Should we expand our footprint?
Should we enjoy our success and retire to The Villages?

What follows is a candid explanation of how we at TDV think about how our business strategy intersects with our investment strategy. The discourse may be messy, but hey, so are many of the businesses we buy.

#1 We Like Control
When we set out on our own over 7 years ago, it was in part because we wanted control over our own destinies. Both of us had worked in larger firms (investment and otherwise) and were ready to move past executing someone else’s strategy. Institutional capital comes with strings attached. These strings vary but can include: 1) giving up a chunk of the management fees/carry; 2) having to get deals approved by an investment committee; 3) oversight in the form of a board seat or advisory council; 4) all sorts of compliance stuff that comes with taking quasi-public funds (e.g. pension money). Having to manage all of this takes time, resources, and is secondary to what we actually set out to do - which is to buy and operate businesses. All capital comes with obligations and constraints. But the more money raised the greater the controls associated with its use. That’s probably how it should be. But that’s not deal we are comfortable taking.


#2 We’re Business Operators. Not Operators of Asset Management Businesses.
A good friend, who is probably reading this, enjoys extolling the virtues of asset management as a path to making “a metric f**kton” of money. He is not wrong. Most professions follow a similar arch where you go from apprentice -> professional -> manager. Implied in this progression is that you go from doing the actual work to managing the people who do the actual work. In the asset management business, this inevitably means hiring VPs, Associates, Analysts, etc. to the apprentice and professional work. Founders of these businesses essentially graduate to figureheads who show up when it’s time to raise the next fund. Leadership gets farther and farther away from the investment side of the house, as this work is passed on to less experienced, less expensive talent. This tells you everything you need to know about the asset management business! If a firm is allocating top talent to increasing AUM instead of driving investment performance, their priorities are clear: they believe growth of the business is going to come from raising more money (AUM) rather than doing good deals (performance based comp). 

We believe AUM should be output, not the input. 

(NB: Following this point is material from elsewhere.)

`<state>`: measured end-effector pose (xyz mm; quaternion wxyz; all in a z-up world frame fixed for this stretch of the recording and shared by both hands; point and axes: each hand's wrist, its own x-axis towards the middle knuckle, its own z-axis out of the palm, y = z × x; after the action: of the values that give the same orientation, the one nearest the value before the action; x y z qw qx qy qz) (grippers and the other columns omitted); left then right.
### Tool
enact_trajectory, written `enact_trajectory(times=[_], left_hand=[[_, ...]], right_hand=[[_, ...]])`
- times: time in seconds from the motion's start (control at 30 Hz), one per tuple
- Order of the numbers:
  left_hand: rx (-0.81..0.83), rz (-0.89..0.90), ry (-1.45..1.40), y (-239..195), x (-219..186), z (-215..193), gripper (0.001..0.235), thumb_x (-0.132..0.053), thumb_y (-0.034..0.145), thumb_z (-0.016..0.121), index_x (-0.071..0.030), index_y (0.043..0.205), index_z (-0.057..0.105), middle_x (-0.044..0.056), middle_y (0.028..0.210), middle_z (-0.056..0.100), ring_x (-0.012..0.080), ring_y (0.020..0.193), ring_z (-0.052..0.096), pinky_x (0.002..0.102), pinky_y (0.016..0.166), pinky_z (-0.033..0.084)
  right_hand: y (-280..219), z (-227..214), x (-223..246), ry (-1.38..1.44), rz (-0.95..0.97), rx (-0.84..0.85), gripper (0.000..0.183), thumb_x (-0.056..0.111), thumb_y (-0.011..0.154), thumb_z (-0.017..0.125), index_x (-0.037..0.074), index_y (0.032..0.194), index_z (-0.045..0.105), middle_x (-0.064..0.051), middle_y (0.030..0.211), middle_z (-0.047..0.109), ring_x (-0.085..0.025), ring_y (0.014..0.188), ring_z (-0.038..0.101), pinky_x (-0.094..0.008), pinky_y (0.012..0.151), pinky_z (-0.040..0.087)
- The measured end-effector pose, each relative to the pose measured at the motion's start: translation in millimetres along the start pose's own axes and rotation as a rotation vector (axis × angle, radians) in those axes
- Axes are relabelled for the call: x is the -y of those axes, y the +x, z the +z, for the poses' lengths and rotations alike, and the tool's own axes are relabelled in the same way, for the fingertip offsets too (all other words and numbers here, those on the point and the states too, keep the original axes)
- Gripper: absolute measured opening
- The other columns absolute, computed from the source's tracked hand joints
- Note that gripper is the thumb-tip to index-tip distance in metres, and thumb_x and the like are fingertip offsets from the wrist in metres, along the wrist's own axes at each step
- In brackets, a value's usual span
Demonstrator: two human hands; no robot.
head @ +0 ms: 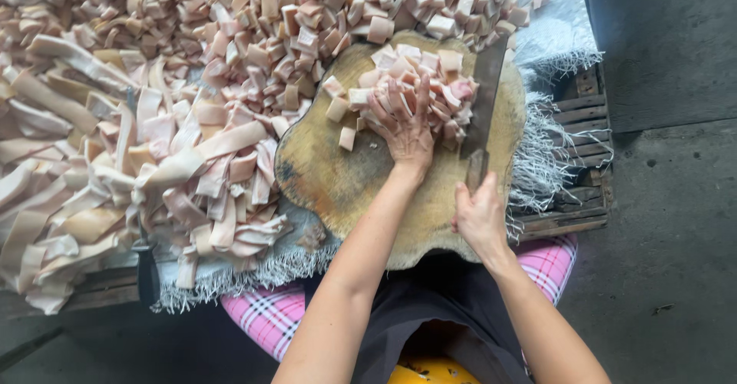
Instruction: The person sits cross-legged on the floor and uses a large cleaver to chop strips of pale meat into small cubes on a round wooden cutting board. They repeatedly pick up strips from a pile, cut them, and push the diced pieces aside.
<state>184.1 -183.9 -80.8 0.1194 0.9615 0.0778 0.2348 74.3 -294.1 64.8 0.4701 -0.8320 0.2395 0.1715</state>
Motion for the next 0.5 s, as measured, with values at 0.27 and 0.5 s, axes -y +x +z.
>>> enact_trajectory(times=[0.27,0.5], left_hand=[[-0.127,-0.084,0.037,163.5,13.4,73.7,0.106,0.010,0.081,0.063,-0.054,0.157,0.023,-0.001,0.172,0.000,0.0561,0.156,-0.001,0.065,0.111,0.046],[0.103,-0.636,-0.621,293.8,56.6,139.7,0.119,0.020,0.075,0.049,-0.042,0.161,-0.004,0.010,0.178,-0.032,0.0363,0.147,0.028,0.034,0.069,0.057]], right_hand=[[137.0,41.7,84.5,0.140,-0.229,0.019,0.041,0.013,0.101,0.053,-0.012,0.127,0.033,-0.012,0.064,0.060,-0.023,0.046,0.066,-0.035,0.040,0.055],[222.8,45.8,156.6,-0.054,-0.464,0.036,0.033,0.008,0.100,0.048,-0.008,0.125,0.034,-0.011,0.070,0.061,-0.023,0.050,0.063,-0.034,0.040,0.057]])
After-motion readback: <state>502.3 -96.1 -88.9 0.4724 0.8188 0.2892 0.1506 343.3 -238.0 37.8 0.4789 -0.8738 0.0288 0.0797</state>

And yes, while you need AUM in order to do deals, let us break out the handy calculator for some basic math:

The standard fee structure for private equity managers is 2% of AUM + 20% carried interest (“carry”).

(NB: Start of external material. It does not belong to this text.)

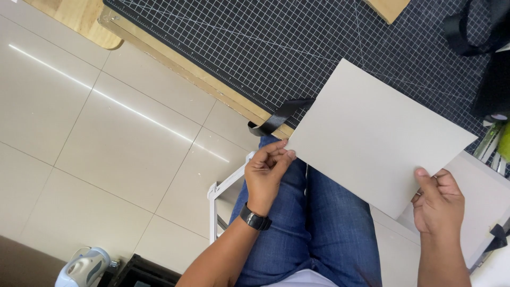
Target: Smoothing a white sheet onto a board using a scraper and finishing the edges with a stylus tool.
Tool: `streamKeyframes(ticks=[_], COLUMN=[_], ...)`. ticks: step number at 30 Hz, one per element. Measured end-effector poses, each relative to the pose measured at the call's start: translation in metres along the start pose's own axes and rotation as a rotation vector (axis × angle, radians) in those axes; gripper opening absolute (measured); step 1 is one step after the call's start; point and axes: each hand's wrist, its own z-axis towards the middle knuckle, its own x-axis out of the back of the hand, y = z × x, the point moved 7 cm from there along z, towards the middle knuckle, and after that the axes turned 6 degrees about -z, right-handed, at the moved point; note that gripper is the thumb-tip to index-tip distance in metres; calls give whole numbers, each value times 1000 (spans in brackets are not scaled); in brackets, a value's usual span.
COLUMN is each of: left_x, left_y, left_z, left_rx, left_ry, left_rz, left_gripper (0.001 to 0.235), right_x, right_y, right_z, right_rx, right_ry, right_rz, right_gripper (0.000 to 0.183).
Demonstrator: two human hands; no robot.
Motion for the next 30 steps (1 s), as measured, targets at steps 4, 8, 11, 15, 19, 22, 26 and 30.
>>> streamKeyframes(ticks=[4, 8, 11, 15, 19, 22, 26, 30], left_x=[-3, -1, -4, -4, -4, -5, -3, -3], left_y=[6, 6, 11, 15, 14, 14, 10, 14], left_z=[-1, -3, -2, -2, -2, -2, -1, -2], left_rx=[-23, -3, -19, -52, -31, -40, -20, -6], left_ry=[-23, -34, -45, -48, -45, -47, -33, -24], left_rz=[5, 26, 30, 56, 29, 53, 63, 115], left_gripper=[27, 22, 24, 24, 24, 23, 22, 21], right_x=[3, 1, 0, 1, -1, 0, 1, 0], right_y=[1, 1, 0, -1, -4, -2, -1, -1], right_z=[2, -1, 0, -1, -2, -1, 1, 2], right_rx=[-10, -8, -15, -13, -21, -32, -24, -5], right_ry=[9, -3, 5, 3, -13, -8, -11, -32], right_rz=[-72, -63, -36, -67, -39, -32, -51, -44], right_gripper=[14, 15, 17, 25, 16, 16, 15, 14])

$500M raised = $10M/year in fees before you make single investment

$1B raised = $20M/year. And so on. 

$20M/year is enough money to pay 40 people $500,000 a year. Yes, yes, there are expenses and overhead and branded Patagonia vests and not everyone makes $500,000 a year but you get the point - that is a TON of money to go around. Especially considering the top 3-4 people are going to collect 75% of it, and the rest is shared among junior staffers. So you have a situation where the top few people are making $2M/year - again - before they realize a single gain. Making $2M/year sounds great. One day we hope to get there. But alas, these people are essentially full time fundraisers. That’s not how we want to be spending our time. Not because we’re purists - just a personal preference.

#3 Size ≠ Performance
In fact, it’s probably inversely correlated. Time and again, we find ourselves bidding against larger funds in deals. Usually we lose because they are willing to pay multiples that we aren’t. We frequently ask ourselves, “What does Big PE see that we don’t?” Having worked for and among these guys, we’re confident that they use the same version of Excel that we do and are not in possession of some magic wand that turns all investments into 10 baggers. The main difference is that they are investing out of big funds and need to deploy capital in order to justify their management fees. After all, XYZ Pension Fund isn’t paying 2% a year for a PE manager to sit on its hands. As a result, the PE manager ends up doing a lot of deals. Not all of them are great (or even good) deals. But because their incentives are built around AUM, they are compelled to make investments that align with this strategy. Indeed, because there is so much capital chasing so few deals there is significant price inflation in the private markets. But because a PE’s funds frequently last 5-10 years, it takes a long time for investors to fully recognize the true performance. By this time XYZ Pension Fund’s investment team may have turned over; they may have forgotten the original thesis; or they may have moved on to more exciting PE strategies. Along the way, the PE may have raised 2-3 follow-on funds based on the “marked up” performance of its first couple of funds. This allows the asset manager to continue to grow, collect rich fees, and potentially delay answering performance related questions for years to come. Again - no judgment - just not how we want to operate.